◆ TASK TO COMPLETE ◆
From the listing below, copy only the lines running from the line that contains "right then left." to the line that contains "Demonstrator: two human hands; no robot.", both included.
-------
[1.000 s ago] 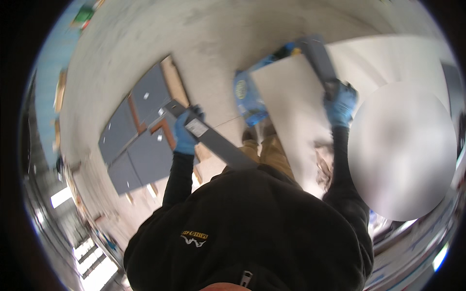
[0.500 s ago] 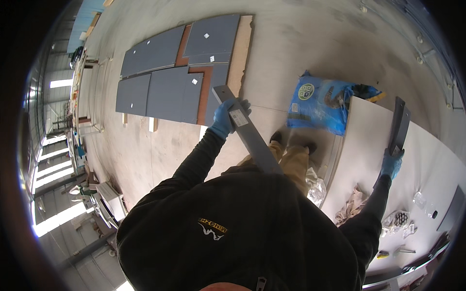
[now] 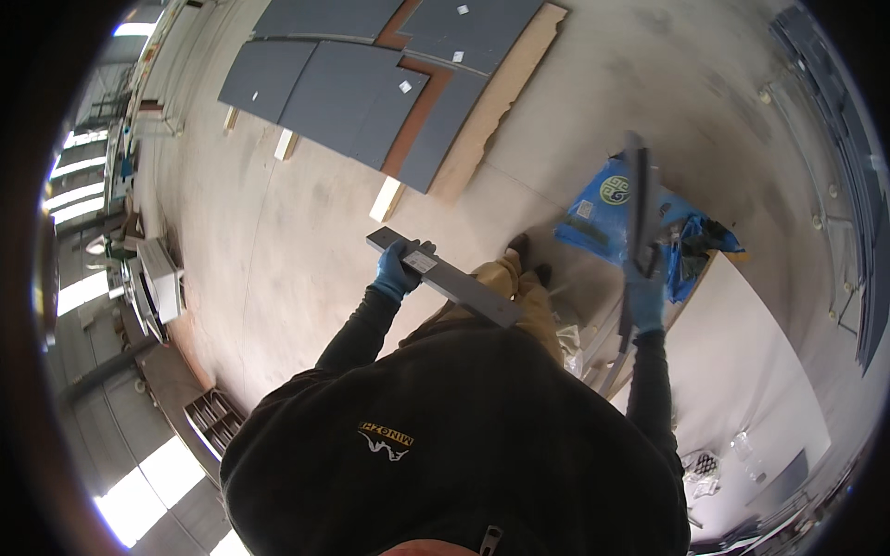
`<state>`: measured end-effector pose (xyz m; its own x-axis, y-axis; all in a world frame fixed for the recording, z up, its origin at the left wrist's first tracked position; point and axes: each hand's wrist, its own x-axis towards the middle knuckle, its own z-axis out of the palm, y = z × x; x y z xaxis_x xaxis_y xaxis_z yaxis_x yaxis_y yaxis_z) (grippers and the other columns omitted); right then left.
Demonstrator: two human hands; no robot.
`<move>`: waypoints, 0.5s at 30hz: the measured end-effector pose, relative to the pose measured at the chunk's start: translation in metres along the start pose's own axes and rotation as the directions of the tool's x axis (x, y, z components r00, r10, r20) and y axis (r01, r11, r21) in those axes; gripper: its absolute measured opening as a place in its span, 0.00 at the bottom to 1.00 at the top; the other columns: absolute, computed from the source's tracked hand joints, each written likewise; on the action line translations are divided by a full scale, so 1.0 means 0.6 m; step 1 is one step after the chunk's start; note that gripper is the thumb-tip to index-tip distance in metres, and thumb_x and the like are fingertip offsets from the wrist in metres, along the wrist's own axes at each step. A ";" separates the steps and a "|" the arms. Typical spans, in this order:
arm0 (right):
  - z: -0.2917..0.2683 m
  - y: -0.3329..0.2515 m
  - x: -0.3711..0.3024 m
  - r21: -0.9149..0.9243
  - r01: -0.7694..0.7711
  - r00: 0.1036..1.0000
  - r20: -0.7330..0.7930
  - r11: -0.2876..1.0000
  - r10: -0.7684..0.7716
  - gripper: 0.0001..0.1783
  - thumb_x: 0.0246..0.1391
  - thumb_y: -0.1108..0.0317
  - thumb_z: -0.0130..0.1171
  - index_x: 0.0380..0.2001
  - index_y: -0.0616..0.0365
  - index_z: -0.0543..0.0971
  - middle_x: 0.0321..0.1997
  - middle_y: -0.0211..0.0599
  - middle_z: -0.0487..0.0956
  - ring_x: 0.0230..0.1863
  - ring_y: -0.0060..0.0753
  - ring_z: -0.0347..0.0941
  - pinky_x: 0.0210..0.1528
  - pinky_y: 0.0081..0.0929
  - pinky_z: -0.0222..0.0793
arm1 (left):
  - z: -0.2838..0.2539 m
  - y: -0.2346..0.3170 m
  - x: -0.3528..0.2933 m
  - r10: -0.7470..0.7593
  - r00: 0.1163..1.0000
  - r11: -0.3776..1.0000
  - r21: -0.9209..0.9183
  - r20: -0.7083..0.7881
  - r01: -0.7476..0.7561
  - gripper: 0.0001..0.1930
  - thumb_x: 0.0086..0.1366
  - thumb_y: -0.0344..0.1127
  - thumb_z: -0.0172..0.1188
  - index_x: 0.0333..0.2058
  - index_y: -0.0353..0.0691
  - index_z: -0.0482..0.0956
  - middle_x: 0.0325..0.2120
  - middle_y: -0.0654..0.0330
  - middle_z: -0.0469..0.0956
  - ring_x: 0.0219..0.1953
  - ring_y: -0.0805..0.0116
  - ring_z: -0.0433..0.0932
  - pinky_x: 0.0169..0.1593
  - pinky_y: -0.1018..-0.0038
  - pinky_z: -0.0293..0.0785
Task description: The person wipes several dark gray panels with a cloth, then pours liquid from a bottle onto the cloth and continues wiping. The person handles multiple panels one at a time, wiping each surface and placing them back on the floor or table.
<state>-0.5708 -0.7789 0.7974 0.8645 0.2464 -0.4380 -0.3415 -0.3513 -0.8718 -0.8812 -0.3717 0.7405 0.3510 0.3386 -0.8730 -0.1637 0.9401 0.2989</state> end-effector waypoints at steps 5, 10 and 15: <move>0.229 -0.069 -0.043 -0.182 -0.008 0.918 0.388 0.983 0.079 0.42 0.58 0.63 0.69 0.71 0.64 0.64 0.58 0.42 0.78 0.55 0.31 0.75 0.55 0.30 0.74 | -0.059 0.037 0.015 -0.011 0.998 0.996 -0.083 0.060 0.016 0.22 0.72 0.42 0.56 0.58 0.34 0.71 0.55 0.41 0.78 0.60 0.39 0.76 0.66 0.42 0.71; 0.456 -0.142 -0.085 -0.337 0.040 0.776 0.603 0.941 0.183 0.49 0.52 0.57 0.72 0.72 0.65 0.63 0.56 0.49 0.81 0.56 0.39 0.78 0.59 0.34 0.73 | -0.046 0.106 0.056 -0.056 0.969 0.992 -0.097 0.241 0.082 0.20 0.72 0.51 0.63 0.53 0.44 0.77 0.43 0.54 0.81 0.46 0.54 0.80 0.50 0.55 0.80; 0.681 -0.159 -0.098 -0.536 0.194 0.733 0.636 0.822 0.242 0.51 0.51 0.55 0.71 0.74 0.65 0.61 0.66 0.60 0.76 0.66 0.52 0.75 0.67 0.39 0.69 | -0.041 0.233 0.089 0.035 0.971 0.998 -0.059 0.235 -0.022 0.29 0.76 0.58 0.56 0.59 0.38 0.76 0.53 0.55 0.81 0.52 0.57 0.81 0.59 0.56 0.78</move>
<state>-0.7397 -0.3910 0.8165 0.3166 0.6702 -0.6713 0.0844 -0.7247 -0.6838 -0.9078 -0.2233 0.7260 0.5521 0.3707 -0.7469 -0.2255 0.9287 0.2943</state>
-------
◆ TASK SOLUTION ◆
`<state>`: measured end-effector pose (xyz m; its own x-axis, y-axis; all in a world frame fixed for the recording, z up, its origin at the left wrist's first tracked position; point and axes: each hand's wrist, its own x-axis towards the middle knuckle, its own z-axis out of the palm, y = z × x; x y z xaxis_x xaxis_y xaxis_z yaxis_x yaxis_y yaxis_z) (grippers and the other columns omitted); right then left.
Demonstrator: two human hands; no robot.

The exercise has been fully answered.